The answer is every line in the data below that contains the word "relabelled".

Start of Information

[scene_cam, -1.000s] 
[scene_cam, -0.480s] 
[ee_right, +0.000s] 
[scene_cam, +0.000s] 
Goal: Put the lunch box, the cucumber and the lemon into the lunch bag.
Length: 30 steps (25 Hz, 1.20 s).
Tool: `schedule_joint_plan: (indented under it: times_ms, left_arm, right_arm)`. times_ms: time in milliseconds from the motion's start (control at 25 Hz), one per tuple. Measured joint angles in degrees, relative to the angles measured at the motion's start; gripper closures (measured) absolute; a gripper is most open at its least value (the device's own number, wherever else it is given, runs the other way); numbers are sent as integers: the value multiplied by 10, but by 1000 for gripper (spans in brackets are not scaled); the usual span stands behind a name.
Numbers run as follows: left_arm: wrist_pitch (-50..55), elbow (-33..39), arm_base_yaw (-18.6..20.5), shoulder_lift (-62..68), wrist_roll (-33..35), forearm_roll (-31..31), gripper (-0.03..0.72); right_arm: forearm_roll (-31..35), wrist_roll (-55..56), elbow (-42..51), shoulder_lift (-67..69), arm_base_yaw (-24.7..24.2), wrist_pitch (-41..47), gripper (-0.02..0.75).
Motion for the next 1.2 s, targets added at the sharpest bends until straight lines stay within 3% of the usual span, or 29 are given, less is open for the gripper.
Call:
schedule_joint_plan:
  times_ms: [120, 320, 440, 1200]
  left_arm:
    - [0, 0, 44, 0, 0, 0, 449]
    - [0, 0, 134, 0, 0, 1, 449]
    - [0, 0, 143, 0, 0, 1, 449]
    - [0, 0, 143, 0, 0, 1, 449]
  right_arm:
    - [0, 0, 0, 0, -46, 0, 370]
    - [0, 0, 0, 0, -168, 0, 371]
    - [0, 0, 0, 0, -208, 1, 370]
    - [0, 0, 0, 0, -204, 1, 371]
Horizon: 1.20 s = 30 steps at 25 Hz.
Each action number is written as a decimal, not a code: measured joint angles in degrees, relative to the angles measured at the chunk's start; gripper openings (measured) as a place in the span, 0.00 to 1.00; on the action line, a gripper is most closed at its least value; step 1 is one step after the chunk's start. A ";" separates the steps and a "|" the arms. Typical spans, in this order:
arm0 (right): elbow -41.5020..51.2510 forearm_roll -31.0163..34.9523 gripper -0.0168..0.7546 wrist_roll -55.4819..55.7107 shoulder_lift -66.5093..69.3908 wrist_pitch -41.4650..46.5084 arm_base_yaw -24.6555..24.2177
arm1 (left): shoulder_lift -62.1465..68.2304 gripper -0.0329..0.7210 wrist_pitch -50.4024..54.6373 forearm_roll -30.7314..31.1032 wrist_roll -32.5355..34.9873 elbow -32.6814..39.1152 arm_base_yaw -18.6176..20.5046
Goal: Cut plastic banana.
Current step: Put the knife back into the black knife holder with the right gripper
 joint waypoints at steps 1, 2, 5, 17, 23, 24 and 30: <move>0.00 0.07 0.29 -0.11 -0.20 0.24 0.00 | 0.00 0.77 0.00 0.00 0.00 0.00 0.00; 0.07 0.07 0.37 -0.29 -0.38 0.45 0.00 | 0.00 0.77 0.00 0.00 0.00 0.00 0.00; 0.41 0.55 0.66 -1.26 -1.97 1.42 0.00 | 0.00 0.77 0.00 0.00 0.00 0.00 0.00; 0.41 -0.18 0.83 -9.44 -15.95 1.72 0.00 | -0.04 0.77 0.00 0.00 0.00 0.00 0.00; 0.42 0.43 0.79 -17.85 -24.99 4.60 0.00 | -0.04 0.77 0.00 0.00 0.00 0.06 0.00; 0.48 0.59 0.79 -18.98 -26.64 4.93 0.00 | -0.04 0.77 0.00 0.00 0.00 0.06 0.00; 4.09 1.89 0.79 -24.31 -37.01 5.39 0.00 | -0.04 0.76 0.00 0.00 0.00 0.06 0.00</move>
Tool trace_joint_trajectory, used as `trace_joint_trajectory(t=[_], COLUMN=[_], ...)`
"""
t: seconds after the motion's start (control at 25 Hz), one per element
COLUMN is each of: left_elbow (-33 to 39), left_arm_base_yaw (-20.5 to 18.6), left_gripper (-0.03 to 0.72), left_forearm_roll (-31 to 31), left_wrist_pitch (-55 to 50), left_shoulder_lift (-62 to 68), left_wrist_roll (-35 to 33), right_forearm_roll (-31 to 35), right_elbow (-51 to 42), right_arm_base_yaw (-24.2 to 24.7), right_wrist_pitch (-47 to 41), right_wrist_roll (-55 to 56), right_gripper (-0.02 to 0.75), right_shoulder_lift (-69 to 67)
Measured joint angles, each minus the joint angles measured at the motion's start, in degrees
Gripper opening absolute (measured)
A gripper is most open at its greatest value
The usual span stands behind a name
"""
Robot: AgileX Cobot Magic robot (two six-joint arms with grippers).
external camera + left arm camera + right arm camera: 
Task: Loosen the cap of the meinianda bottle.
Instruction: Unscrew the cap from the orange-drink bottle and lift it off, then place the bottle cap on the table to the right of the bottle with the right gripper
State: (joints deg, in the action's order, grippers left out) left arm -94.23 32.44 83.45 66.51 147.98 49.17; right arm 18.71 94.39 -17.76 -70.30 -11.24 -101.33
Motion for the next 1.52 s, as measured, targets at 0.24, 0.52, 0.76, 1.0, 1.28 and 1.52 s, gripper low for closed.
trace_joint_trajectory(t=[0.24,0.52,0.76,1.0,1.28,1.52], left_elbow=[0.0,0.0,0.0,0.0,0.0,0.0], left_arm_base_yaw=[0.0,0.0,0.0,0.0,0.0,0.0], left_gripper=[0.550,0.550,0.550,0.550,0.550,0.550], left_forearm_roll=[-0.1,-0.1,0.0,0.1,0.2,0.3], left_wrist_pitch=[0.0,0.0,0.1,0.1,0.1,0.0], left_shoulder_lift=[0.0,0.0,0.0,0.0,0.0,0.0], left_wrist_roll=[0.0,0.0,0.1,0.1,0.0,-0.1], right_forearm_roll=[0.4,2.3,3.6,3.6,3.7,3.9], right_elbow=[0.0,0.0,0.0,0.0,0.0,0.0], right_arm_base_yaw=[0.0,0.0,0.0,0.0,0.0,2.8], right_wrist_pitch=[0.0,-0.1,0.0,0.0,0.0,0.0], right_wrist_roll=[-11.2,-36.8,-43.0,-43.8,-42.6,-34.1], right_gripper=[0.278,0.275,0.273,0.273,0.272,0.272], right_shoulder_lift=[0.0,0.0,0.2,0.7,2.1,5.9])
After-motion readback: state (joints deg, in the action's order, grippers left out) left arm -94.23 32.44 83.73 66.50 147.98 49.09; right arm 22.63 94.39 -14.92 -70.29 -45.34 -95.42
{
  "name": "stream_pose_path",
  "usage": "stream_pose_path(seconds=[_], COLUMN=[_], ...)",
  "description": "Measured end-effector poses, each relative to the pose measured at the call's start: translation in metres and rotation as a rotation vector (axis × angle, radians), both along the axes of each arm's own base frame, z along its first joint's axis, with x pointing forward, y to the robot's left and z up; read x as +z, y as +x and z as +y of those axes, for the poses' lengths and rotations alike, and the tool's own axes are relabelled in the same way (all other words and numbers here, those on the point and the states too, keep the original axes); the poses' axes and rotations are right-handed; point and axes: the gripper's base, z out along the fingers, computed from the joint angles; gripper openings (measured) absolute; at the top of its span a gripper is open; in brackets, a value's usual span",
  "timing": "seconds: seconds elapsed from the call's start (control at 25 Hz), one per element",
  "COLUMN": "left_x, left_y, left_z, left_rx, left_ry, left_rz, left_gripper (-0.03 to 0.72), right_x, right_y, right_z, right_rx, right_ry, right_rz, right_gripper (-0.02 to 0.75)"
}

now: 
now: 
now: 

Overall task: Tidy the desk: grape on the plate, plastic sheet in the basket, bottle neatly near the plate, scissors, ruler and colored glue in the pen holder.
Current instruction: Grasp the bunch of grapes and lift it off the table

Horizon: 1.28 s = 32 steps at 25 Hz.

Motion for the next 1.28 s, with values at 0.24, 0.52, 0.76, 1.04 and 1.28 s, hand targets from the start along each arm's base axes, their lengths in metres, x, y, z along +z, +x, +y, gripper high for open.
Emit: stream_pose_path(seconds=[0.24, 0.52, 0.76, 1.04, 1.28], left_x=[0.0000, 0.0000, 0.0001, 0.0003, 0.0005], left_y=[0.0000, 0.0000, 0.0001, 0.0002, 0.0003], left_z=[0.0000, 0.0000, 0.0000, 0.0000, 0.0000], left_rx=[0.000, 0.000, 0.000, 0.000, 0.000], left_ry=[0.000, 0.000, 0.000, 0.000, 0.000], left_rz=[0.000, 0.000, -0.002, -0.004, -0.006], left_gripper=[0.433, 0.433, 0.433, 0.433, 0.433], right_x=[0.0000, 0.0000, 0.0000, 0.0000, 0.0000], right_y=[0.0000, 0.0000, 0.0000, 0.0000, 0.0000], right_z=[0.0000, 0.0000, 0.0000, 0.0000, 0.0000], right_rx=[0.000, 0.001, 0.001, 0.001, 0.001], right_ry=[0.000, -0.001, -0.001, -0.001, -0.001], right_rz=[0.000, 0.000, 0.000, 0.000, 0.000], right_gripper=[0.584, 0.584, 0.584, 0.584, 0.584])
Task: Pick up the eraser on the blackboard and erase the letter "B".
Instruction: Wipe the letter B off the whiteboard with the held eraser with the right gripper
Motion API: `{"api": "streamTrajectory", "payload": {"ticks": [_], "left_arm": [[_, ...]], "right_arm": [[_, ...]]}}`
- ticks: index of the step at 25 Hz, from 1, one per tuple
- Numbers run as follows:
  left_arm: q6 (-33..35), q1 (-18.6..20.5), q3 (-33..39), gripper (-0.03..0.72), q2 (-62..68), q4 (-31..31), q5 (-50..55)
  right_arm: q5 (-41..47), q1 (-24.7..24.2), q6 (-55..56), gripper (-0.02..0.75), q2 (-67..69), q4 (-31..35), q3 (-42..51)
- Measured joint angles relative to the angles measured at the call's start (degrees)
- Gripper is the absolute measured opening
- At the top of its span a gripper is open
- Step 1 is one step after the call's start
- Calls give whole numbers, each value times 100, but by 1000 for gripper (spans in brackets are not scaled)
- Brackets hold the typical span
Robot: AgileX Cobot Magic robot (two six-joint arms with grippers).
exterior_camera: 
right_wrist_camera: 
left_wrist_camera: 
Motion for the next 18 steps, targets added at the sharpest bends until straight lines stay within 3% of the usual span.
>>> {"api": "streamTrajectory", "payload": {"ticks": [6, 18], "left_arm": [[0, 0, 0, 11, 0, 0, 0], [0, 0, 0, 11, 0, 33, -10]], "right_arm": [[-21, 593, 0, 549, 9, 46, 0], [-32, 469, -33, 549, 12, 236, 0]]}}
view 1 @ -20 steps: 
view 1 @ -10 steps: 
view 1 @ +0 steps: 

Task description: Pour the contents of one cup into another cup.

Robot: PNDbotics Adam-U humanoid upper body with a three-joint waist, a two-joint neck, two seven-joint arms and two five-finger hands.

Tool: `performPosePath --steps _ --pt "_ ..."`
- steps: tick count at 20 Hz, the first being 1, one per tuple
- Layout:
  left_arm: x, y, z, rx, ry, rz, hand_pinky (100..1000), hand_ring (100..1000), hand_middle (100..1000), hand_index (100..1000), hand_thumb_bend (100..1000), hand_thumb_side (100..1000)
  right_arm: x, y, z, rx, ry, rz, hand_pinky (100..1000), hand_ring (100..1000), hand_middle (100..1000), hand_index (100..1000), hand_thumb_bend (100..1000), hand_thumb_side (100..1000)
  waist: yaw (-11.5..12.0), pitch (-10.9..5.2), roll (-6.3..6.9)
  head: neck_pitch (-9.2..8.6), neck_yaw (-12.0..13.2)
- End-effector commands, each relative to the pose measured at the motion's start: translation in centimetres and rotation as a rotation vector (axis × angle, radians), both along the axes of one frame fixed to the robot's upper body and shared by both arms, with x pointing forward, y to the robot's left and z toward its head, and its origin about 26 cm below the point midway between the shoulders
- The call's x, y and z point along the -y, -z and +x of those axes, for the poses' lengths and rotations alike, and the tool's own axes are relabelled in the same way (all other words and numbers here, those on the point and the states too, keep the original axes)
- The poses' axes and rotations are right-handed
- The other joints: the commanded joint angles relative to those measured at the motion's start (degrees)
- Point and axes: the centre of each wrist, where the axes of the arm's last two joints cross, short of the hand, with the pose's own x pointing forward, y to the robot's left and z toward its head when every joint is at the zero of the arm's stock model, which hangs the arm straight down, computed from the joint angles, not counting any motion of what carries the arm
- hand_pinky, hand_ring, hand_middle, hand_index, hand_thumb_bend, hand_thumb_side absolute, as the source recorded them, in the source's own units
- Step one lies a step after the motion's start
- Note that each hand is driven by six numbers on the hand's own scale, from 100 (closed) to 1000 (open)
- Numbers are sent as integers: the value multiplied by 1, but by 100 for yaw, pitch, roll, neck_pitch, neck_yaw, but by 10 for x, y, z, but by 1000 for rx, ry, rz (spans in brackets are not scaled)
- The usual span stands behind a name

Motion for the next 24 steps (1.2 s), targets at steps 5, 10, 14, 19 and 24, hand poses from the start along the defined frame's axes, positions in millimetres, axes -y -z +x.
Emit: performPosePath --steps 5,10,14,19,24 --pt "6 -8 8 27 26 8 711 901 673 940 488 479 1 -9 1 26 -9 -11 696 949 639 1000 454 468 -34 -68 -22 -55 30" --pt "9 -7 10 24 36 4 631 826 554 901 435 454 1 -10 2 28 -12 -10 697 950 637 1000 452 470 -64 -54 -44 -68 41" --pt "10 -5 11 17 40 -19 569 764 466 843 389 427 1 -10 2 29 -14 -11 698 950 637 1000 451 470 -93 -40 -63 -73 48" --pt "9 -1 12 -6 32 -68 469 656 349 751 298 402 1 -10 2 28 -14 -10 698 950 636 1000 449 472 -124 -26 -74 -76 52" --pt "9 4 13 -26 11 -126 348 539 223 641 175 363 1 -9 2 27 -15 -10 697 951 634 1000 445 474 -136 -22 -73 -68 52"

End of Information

__Task result__:
  "description": "Measured end-effector poses, each relative to the pose measured at the call's start: translation in metres and rotation as a rotation vector (axis × angle, radians), both along the axes of each arm's own base frame, z along its first joint's axis, with x pointing forward, y to the robot's left and z up; read x as +z, y as +x and z as +y of those axes, for the poses' lengths and rotations alike, and the tool's own axes are relabelled in the same way (all other words and numbers here, those on the point and the states too, keep the original axes); the poses' axes and rotations are right-handed; point and axes: the gripper's base, z out along the fingers, computed from the joint angles; gripper openings (measured) absolute; at the top of its span a gripper is open; in brackets, a value's usual span",
- The call's x, y and z point along the -y, -z and +x of those axes, for the poses' lengths and rotations alike, and the tool's own axes are relabelled in the same way (all other words and numbers here, those on the point and the states too, keep the original axes)

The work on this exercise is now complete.